* _Goal of the exercise_
If a line in the data below holds the word "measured", copy it.
__________________________________________________
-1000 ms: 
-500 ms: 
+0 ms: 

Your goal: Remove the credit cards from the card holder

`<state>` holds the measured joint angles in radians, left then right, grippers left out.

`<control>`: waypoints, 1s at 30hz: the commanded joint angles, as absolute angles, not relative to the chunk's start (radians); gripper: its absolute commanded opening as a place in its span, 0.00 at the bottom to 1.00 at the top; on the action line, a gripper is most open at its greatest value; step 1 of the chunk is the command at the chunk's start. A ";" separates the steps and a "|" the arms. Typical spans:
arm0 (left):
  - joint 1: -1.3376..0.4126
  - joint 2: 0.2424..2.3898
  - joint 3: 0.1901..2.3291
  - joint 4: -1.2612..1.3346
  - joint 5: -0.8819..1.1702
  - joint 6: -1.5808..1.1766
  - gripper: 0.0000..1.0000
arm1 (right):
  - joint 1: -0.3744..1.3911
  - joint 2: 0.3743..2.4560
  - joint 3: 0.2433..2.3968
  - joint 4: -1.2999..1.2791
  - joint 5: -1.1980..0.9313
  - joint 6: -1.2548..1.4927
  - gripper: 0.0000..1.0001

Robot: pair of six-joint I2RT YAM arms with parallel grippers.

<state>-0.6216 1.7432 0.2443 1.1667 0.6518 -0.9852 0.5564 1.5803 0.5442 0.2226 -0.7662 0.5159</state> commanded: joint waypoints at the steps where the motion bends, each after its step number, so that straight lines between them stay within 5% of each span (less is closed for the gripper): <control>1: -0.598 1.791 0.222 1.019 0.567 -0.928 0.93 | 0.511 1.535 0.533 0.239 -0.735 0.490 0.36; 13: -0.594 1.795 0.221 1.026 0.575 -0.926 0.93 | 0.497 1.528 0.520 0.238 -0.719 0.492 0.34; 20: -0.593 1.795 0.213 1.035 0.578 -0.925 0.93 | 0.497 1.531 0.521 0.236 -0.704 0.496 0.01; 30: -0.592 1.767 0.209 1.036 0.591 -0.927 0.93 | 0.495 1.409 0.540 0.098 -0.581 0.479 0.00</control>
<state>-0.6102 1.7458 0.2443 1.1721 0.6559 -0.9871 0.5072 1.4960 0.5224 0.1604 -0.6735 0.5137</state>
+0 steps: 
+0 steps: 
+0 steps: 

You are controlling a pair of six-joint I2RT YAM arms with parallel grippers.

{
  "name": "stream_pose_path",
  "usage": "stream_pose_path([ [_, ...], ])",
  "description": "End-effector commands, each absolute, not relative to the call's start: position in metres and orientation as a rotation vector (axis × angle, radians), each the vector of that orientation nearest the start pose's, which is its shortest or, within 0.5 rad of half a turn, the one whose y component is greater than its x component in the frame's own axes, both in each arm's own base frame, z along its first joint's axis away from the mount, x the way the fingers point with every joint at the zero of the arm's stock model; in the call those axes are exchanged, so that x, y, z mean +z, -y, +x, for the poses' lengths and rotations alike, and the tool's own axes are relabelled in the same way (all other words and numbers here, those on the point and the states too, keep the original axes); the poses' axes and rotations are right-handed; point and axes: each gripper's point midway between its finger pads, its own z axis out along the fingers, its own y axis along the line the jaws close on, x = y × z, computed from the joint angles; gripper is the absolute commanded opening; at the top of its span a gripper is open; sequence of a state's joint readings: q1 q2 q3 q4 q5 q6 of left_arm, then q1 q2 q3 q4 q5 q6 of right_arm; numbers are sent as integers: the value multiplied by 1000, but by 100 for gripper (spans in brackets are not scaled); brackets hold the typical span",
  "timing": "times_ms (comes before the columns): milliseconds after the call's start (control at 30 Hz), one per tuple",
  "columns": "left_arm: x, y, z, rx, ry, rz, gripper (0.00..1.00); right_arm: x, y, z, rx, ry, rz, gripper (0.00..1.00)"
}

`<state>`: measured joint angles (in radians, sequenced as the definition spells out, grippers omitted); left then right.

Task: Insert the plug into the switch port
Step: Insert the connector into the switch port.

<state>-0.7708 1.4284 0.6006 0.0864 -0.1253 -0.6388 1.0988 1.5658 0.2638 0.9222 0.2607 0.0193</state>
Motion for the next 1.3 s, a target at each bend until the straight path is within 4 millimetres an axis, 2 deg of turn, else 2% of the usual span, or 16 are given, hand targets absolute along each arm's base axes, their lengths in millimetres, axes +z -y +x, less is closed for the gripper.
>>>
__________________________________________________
* _Reply to the exercise_
`<state>` holds the measured joint angles in radians, left then right, grippers left out.
`<state>`: measured joint angles (in radians, sequenced as the definition spells out, grippers omitted); left then right.

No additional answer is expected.